TAHUN 1977, budayawan, sastrawan dan jurnalis Indonesia terkenal, Mochtar Lubis, pernah membuat heboh dengan pidato kebudayaannya di Taman Ismail Marzuki Jakarta. Pasalnya, Mochtar Lubis memberikan banyak gambaran buruk tentang karakter manusia Indonesia pada umumnya.
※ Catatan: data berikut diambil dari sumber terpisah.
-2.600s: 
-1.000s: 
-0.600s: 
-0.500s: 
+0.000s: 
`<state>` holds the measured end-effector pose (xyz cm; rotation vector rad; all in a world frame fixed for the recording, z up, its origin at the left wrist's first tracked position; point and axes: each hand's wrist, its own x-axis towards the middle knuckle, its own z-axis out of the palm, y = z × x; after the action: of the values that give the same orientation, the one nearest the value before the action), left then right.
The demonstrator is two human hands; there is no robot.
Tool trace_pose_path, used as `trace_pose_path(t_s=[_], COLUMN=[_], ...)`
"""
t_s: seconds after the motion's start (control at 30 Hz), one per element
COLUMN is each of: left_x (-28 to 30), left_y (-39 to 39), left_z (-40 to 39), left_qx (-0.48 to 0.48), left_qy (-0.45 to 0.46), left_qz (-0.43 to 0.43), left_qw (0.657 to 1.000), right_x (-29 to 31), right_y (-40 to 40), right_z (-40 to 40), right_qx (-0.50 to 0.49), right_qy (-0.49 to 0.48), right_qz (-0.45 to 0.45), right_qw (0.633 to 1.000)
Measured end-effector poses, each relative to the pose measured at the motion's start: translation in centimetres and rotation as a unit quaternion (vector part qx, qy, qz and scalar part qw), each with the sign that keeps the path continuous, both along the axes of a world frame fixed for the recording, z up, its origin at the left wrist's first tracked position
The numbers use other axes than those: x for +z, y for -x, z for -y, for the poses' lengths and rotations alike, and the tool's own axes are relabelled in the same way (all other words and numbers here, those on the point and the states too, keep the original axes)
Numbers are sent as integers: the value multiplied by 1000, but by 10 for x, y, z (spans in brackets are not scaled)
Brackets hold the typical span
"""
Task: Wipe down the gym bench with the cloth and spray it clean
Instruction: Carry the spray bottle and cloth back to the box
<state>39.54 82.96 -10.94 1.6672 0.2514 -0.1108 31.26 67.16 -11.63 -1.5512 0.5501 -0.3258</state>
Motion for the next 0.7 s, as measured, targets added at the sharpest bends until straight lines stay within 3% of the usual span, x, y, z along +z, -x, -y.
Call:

Dalam pidatonya pada 6 April 1977, Mochtar Lubis mendeskripsikan bahwa ciri utama manusia Indonesia adalah: Munafik. Setelah itu, ada sejumlah ciri menonjol lainnya, seperti: enggan bertanggung jawab, berjiwa feodal, masih percaya takhayul, lemah karakter, cenderung boros, suka jalan pintas, dan sebagainya. Lebih jauh, Mochtar Lubis mendeskripsikan ciri-ciri utama manusia Indonesia sebagai berikut:
“Salah satu ciri manusia Indonesia yang cukup menonjol ialah hipokitis alias MUNAFIK. Berpura-pura, lain di muka, lain di belakang, merupakan sebuah ciri utama manusia Indonesia sudah sejak lama, sejak mereka dipaksa oleh kekuatan-kekuatan dari luar untuk menyembunyikan apa yang sebenarnya dirasakannya atau dipikirkannya atau pun yang sebenarnya dikehendakinya, karena takut akan mendapat ganjaran yang membawa bencana bagi dirinya.”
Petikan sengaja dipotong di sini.